“姨奶奶放心,老奴已经派人去了。”
紫气东来院。
薛容礼冷白的俊脸在琉璃灯台的照耀下半阴半阳,异常瘆人。
由着匆忙赶回来的殷绮梅伺候着换了常服,净手漱口,摆饭布菜。这回,薛容礼没有让殷绮梅和他面对面坐着一起用晚膳,完全是让殷绮梅和红月、蜜儿、雁双、雁书一起伺候他。
雁双不过是夹了块有软骨的金丝排骨,薛容礼脸色阴沉的能下雨般吐出来,吓得雁双立即跪下:“大爷,奴婢错了。”然而薛容礼还是暴怒的把筷子摔到雁双的脸上:“没用的蠢东西!滚——”
用过饭后,殷绮梅端着一盏香茗奉给薛容礼。
薛容礼喝了半盏,脸色煞白透着暗青,显然只是忍着怒火,把杯子不轻不重的掼在桌上,声音突然上扬不悦的叱问:“进府前的规矩,你都学到狗肚子里去了?还是你根本就没长人心?”
殷绮梅跪下了,垂着眼,答道:“回大爷的话,妾正是因为谨遵规矩,才去大奶奶处侍疾,当初妾被大太太关在暗牢受伤挨饿之时,只有大奶奶派人暗中送了伤药和吃食给妾,妾身不敢忘记卑妾的规矩和恩人的恩情。
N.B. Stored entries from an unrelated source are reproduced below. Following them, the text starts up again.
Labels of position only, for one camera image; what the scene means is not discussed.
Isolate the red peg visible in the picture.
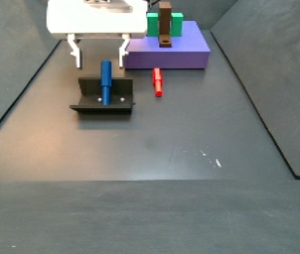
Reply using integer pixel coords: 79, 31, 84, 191
153, 67, 163, 97

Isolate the green upright block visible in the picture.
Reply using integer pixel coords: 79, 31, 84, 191
146, 13, 185, 37

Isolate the blue peg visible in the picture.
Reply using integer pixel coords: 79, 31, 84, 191
100, 61, 111, 105

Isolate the black angled fixture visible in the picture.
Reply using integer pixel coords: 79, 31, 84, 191
71, 77, 134, 114

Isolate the brown L-shaped bracket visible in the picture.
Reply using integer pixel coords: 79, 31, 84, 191
158, 2, 171, 48

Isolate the purple base block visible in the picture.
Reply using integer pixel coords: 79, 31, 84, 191
123, 21, 212, 69

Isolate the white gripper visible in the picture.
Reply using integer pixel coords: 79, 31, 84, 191
47, 0, 147, 69

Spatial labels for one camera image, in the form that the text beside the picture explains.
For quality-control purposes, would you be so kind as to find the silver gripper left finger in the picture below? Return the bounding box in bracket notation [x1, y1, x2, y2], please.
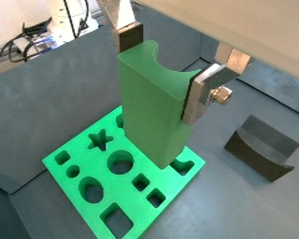
[97, 0, 143, 52]

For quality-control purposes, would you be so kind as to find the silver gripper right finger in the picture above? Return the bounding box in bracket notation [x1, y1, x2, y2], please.
[182, 43, 253, 125]

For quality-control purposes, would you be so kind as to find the green arch block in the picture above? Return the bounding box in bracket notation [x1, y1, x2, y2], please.
[118, 40, 196, 169]

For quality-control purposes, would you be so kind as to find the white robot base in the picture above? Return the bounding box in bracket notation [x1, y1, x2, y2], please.
[47, 0, 99, 44]

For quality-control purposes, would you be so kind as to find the dark grey arch holder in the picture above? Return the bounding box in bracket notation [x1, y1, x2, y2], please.
[224, 115, 299, 182]

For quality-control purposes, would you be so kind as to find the green shape sorter board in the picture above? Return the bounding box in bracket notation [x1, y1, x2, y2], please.
[43, 108, 204, 239]

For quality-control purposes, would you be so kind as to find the black cable bundle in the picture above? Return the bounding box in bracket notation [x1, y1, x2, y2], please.
[0, 0, 92, 76]

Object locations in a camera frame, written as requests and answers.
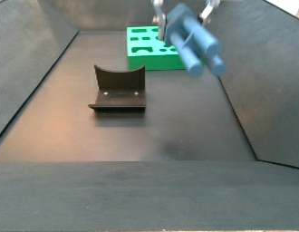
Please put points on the blue three prong object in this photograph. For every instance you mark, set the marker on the blue three prong object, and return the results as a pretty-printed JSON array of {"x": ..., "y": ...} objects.
[{"x": 195, "y": 43}]

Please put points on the green foam shape board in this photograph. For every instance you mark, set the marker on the green foam shape board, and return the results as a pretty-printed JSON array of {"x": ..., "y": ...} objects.
[{"x": 148, "y": 51}]

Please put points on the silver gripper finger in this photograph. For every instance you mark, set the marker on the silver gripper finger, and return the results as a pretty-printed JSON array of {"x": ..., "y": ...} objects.
[
  {"x": 211, "y": 5},
  {"x": 158, "y": 18}
]

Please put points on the black curved fixture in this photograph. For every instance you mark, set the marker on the black curved fixture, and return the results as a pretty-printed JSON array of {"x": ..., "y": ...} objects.
[{"x": 120, "y": 90}]

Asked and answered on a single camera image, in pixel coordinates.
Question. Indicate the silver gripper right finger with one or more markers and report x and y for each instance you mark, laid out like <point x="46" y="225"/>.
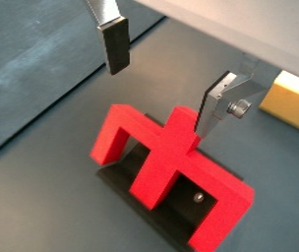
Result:
<point x="225" y="98"/>

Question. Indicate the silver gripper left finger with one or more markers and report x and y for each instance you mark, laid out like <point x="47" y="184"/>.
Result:
<point x="113" y="27"/>

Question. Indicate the black angle bracket stand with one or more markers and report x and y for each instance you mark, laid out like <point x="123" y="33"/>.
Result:
<point x="130" y="139"/>

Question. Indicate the yellow wooden board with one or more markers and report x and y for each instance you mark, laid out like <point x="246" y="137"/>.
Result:
<point x="281" y="101"/>

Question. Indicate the red E-shaped block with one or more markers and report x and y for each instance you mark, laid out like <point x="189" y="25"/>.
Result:
<point x="234" y="195"/>

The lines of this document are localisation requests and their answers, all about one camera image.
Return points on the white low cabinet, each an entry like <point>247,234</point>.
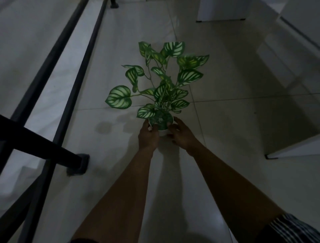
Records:
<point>292,82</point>

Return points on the person's right forearm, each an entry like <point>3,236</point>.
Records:
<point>232,192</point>

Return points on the person's left thumb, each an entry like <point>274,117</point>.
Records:
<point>154,128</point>

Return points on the person's left hand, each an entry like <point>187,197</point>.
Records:
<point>148,139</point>

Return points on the person's right hand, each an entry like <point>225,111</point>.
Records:
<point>183,137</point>

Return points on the black metal table frame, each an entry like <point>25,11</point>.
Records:
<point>42,120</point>

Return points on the striped shirt sleeve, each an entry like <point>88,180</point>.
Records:
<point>290,229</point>

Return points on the person's left forearm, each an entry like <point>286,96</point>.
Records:
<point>117,197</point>

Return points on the potted green striped-leaf plant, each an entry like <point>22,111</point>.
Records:
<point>160,87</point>

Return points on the person's right thumb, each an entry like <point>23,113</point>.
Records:
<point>172,128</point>

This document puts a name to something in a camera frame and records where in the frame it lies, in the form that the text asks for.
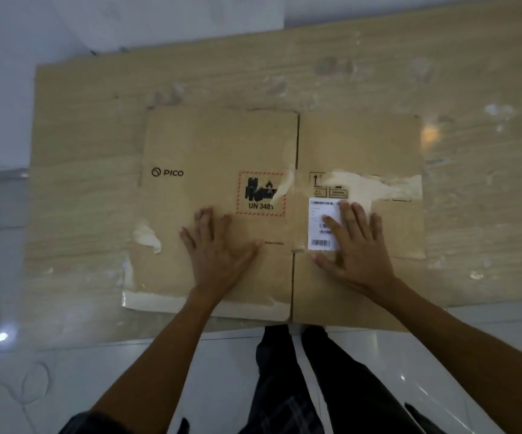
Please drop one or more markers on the person's left hand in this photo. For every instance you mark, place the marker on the person's left hand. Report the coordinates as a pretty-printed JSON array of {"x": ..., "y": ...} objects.
[{"x": 215, "y": 262}]

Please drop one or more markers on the person's right hand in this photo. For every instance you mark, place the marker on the person's right hand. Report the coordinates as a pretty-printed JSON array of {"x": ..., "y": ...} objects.
[{"x": 362, "y": 259}]

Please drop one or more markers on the person's right middle finger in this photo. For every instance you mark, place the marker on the person's right middle finger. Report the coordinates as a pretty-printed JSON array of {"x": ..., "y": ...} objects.
[{"x": 349, "y": 219}]

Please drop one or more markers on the person's right little finger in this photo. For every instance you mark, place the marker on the person's right little finger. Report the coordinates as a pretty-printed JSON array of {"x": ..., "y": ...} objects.
[{"x": 377, "y": 226}]

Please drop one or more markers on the person's left middle finger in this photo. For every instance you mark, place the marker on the person's left middle finger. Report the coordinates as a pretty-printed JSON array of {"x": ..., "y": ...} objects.
[{"x": 209, "y": 223}]

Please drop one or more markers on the person's right thumb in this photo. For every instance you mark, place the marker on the person's right thumb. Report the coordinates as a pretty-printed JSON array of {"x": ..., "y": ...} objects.
[{"x": 324, "y": 261}]

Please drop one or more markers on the person's left little finger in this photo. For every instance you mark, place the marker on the person's left little finger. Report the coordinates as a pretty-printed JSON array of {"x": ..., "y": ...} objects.
[{"x": 187, "y": 238}]

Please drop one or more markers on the person's left thumb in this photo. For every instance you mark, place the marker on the person's left thumb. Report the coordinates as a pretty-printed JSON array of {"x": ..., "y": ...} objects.
[{"x": 248, "y": 251}]

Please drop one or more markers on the brown cardboard box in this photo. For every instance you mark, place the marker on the brown cardboard box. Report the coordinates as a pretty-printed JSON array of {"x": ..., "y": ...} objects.
[{"x": 206, "y": 144}]

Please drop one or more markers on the person's left forearm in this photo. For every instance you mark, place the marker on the person's left forearm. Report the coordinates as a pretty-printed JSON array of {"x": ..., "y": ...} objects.
[{"x": 161, "y": 361}]

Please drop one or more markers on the person's right forearm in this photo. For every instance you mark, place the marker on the person's right forearm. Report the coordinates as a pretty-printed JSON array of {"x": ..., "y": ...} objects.
[{"x": 468, "y": 357}]

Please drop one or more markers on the person's dark plaid trousers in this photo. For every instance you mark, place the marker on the person's dark plaid trousers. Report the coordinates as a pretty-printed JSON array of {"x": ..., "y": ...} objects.
[{"x": 288, "y": 384}]

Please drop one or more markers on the person's dark shirt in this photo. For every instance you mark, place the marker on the person's dark shirt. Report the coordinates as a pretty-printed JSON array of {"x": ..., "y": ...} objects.
[{"x": 89, "y": 424}]

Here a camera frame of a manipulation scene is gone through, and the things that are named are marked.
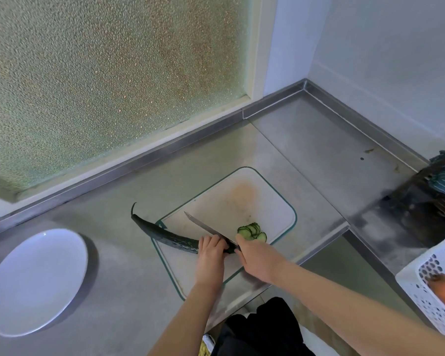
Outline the person's right hand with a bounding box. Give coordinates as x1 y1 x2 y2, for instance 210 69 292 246
235 233 288 285

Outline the person's left hand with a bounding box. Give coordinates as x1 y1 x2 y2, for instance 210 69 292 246
194 234 225 290

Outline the steel kitchen knife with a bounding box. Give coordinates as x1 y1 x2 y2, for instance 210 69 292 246
184 211 242 255

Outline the dark green cucumber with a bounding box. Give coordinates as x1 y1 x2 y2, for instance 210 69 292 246
131 202 239 255

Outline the person's left forearm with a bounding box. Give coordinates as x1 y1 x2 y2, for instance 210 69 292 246
148 281 218 356

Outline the person's right forearm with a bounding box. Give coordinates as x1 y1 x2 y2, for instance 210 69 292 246
274 256 445 356

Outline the pile of cucumber slices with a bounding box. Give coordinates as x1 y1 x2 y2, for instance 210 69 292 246
237 222 268 244

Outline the white green-rimmed cutting board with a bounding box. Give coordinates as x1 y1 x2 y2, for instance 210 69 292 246
151 167 297 302

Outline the person's black clothing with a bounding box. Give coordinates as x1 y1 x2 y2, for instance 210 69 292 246
203 297 316 356

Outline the white round plate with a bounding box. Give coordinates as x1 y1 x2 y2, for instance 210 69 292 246
0 228 89 338

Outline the frosted glass window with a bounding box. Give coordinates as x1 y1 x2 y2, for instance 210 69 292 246
0 0 263 200

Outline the white perforated plastic basket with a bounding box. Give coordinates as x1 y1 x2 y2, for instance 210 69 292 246
395 229 445 344
”
“狗屁!你还敢欺瞒爷?!”薛容礼破口大骂,完全没了一派优雅高贵的国公爷风度,抓起茶盏狠狠砸向殷绮梅。
殷绮梅反射性一躲,茶盏在她脚边碎裂,“哐当噼啪——”碎瓷片和茶水溅在她白细绫裙摆上,刚好有一块瓷片崩到她脸侧,立刻划出一道小血口子。
薛容礼的瞳孔猛缩,闭眼,气的直喘,大吼:“带上来!”
金斗、铜坠儿拽着脸颊皮开肉绽高肿的春露进来,把她往前一推。
殷绮梅本来淡定平静的很,见到春露就要被推倒在那碎瓷片上,立刻拽抱过来自己这边,回头怒骂金斗铜坠儿:“你们还敢打人?!春露她犯了什么错?!”